## Predicting the Playoffs: NBA Edition, Part One

A few years ago, Henry Abbott at the TrueHoop blog on ESPN.com started what he calls the Stat Geek Smackdown, where people known as stats guys in the NBA community pick the outcome of the various match-ups throughout the playoffs.  I thought this was kind of neat so I wanted to see if I could come up with a model for making the picks.  Following on things that Henry mentioned, and that participant (and 2009 champ) Dave Berri said on his website, I decided to use point differential and home court advantage as my predictors.  Point differential is the difference in points scored and points given up per game, and can be found pretty easily, such as on ESPN’s standings page.  At first I didn’t think that home court advantage would matter much in the playoffs (being skeptical of the general wisdom and all), but you never know until you look.  So I put together a spreadsheet with playoff series info going back to 2003, when the Spurs beat the Nets, up through the season that just ended.  An entry look like this:

games won    point difference    opp. difference    difference   home court    team    winner

4                      7.6                          2.7                         4.9               1                      Lakers    1

That describes the Lakers’ first round series against Utah in 2009.  The Lakers won 4 games (e.g. won the series); they had a point differential of 7.6 through the regular season while their opponents (Utah) had a 2.7, for a difference of 4.9.  The Lakers had home court advantage, and won the series.  The first thing I did was run a logistic regression predicting winning a series from the point difference.  It looks like this:

This graph shows the typical probability curve that I described in my earlier post; probability increases slowly at the bottom, speeds up to almost linear through the middle, then slows down again as you get closer to 1 (or 100%).  Obviously there is a relationship between point difference and winning; the more points you typically won by in the regular season compared to your opponent, the more likely you are to win the series against that opponent.  That graph ignores home court advantage; if we take that into account, we get this graph:

The top curve is for the team with home court, the bottom is for the team without.  This looks like a pretty big difference, but the effect of home court is only at trend significance (p = .07) in the model.  What that means is that even though the home team should do better numerically, there’s too much noise to be sure of that (at least at the typical significance level).  And while I’ve seen some other blogs that don’t seem to fully grasp the importance of p value and poo-poo it, this might be a situation where the p value isn’t the final word.  After all, we’re interested in the best description of winning a playoff series, so instead maybe we should look at categorization accuracy.  What we can do is use the model to predict a winner; for example, if the home team has a 50% or better chance according to the model, we would pick them.  If they actually win, that is called a hit; if they lose, it’s called a miss.  If the away team is picked to win but doesn’t, it’s a false alarm; if they do, it’s a correct rejection.  The percentage of times the home team won out of how many times we picked them is the hit rate, and the percentage of times the home team won when we picked the away team is the false alarm rate.  If the model is better than guessing, the hit rate should be above the false alarm rate.  We can get these two numbers for a lot of criteria values (this time it was 50%; we can calculate hit rate and false alarm rate at each cut-off from 0 to 100) and plot what is called an ROC curve, which is all the corresponding hit and false alarm rates at all of these criteria.  The ROCs for the point difference-only and point difference plus home court models are below.

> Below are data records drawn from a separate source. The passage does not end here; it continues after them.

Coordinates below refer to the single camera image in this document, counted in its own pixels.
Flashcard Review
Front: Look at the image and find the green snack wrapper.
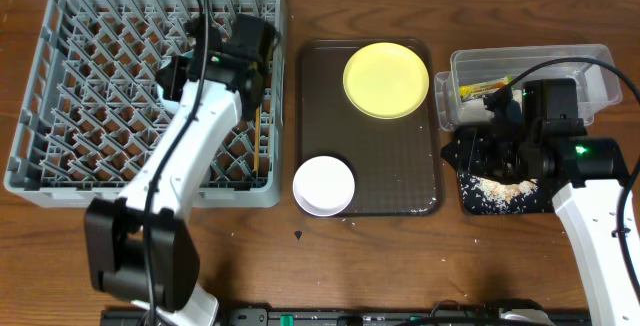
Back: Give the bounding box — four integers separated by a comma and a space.
459, 76, 513, 102

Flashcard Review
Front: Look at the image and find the light blue bowl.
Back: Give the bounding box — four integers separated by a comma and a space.
155, 51, 194, 115

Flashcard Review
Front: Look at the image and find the pink bowl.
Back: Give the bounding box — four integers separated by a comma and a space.
292, 156, 356, 217

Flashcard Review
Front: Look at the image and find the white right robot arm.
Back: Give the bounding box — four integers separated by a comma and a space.
441, 78, 639, 325

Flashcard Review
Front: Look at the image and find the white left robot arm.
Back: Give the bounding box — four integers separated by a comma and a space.
84, 14, 278, 325

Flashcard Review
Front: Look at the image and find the black waste bin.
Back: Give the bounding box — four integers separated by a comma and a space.
441, 124, 553, 215

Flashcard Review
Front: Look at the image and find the rice pile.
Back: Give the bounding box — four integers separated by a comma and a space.
458, 173, 542, 215

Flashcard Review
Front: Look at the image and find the clear plastic bin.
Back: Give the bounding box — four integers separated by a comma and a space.
434, 44, 623, 132

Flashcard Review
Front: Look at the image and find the dark brown serving tray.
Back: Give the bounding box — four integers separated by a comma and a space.
296, 39, 445, 217

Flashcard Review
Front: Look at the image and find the yellow round plate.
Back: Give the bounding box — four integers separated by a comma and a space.
342, 42, 430, 120

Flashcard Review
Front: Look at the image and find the grey plastic dish rack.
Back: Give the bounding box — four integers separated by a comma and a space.
4, 0, 289, 208

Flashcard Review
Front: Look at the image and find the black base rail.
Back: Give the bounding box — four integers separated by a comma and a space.
99, 298, 601, 326

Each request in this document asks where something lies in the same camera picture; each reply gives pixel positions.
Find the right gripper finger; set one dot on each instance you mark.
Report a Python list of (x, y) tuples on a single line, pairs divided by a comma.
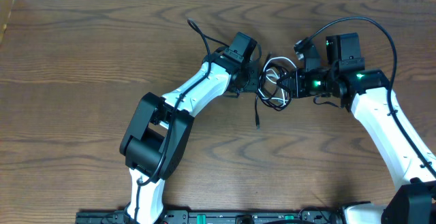
[(289, 77), (289, 88)]

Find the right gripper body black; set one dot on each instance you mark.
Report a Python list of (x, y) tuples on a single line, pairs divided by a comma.
[(294, 83)]

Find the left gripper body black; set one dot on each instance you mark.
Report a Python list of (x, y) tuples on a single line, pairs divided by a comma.
[(253, 80)]

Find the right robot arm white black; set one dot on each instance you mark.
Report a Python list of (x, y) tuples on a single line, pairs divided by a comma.
[(366, 95)]

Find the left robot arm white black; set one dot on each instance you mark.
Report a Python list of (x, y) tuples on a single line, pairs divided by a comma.
[(157, 135)]

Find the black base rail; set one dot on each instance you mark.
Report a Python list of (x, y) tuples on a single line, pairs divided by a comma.
[(306, 215)]

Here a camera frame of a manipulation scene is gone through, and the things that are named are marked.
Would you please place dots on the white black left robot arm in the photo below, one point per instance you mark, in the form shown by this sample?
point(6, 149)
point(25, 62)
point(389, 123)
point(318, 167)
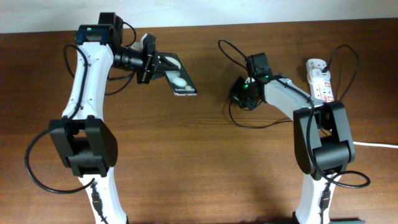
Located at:
point(83, 141)

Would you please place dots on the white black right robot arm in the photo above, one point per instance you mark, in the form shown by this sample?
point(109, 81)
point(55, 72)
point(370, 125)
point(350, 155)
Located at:
point(323, 144)

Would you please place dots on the black Samsung Galaxy smartphone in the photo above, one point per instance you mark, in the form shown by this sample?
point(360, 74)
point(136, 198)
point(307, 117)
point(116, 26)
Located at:
point(179, 80)

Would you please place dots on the white USB charger plug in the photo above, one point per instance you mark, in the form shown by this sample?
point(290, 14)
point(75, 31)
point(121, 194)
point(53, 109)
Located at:
point(315, 71)

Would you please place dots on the white power strip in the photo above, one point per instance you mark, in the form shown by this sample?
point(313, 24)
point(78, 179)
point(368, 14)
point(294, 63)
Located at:
point(322, 91)

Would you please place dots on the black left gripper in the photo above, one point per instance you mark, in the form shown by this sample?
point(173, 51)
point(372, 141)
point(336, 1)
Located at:
point(151, 65)

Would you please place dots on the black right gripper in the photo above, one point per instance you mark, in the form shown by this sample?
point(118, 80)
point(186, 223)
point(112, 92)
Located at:
point(233, 93)

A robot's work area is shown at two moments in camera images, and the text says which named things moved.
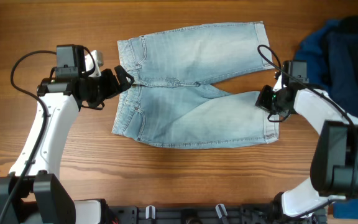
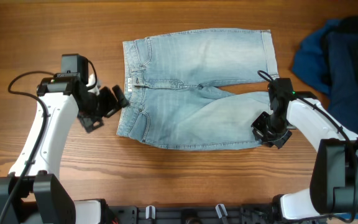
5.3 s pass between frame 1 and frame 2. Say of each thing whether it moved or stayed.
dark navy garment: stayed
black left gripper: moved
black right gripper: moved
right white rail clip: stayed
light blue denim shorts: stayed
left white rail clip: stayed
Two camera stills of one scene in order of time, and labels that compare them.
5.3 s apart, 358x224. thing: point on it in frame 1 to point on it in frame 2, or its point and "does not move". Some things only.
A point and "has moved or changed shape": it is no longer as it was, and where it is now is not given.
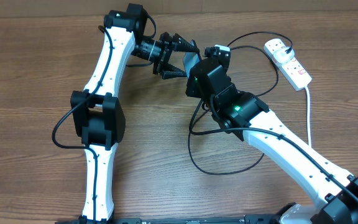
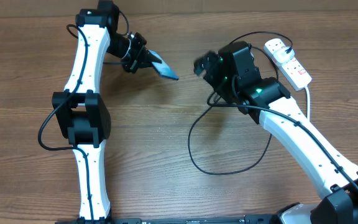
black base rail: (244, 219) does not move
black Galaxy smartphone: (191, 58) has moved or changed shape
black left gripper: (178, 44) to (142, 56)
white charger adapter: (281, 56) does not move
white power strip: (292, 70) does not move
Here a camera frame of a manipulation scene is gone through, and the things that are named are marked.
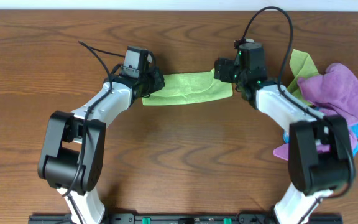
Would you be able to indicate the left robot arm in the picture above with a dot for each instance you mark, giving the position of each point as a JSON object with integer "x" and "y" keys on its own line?
{"x": 72, "y": 155}

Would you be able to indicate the purple cloth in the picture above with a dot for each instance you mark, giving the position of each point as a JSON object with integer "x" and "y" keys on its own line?
{"x": 335, "y": 92}

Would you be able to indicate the light green cloth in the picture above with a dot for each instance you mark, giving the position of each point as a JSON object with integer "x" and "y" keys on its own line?
{"x": 189, "y": 88}

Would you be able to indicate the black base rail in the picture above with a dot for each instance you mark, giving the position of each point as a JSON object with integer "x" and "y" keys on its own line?
{"x": 129, "y": 218}

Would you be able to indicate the olive green cloth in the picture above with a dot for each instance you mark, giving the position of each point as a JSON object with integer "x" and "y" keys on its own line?
{"x": 302, "y": 66}

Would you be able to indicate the blue cloth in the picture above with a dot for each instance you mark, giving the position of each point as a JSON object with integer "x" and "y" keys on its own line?
{"x": 282, "y": 151}

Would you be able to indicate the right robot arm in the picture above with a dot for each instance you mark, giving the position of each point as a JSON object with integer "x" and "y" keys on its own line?
{"x": 320, "y": 158}

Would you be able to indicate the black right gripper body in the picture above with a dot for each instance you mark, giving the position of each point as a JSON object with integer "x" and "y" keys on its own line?
{"x": 223, "y": 70}

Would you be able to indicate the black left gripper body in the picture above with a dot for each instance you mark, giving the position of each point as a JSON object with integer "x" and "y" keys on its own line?
{"x": 158, "y": 80}

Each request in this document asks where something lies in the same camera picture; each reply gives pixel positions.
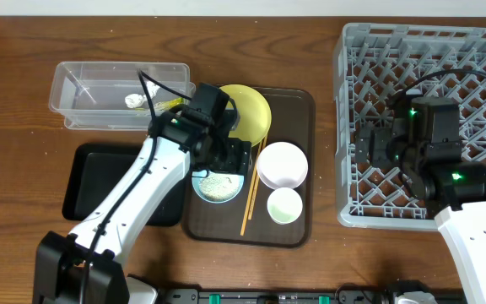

The models are about the same most of the time, but the home court model (solid line) does pop out at some places, indicating that it has a better categorization accuracy (the diagonal line indicates chance, so both models are definitely better than guessing).  So between the ROC and the trend significance value, I feel pretty good about including home court.

So what’s the upswing here?  If you didn’t think that home court matters, you would just take the team with the better differential.  If you do think home court matters, then the model says that the home team can be almost a point worse (point differential = -1) and be at 50/50.  Conversely, the away team can be almost a point better and only be a coin flip.  So the benefit of home court advantage, gained by winning more games than your opponent, is that you can actually be a worse team and have a higher chance of winning (although you can’t be too much worse).  Many people would question why a team with fewer wins would be the better team, but it’s pretty well established that point differential is a better indicator of team quality than wins.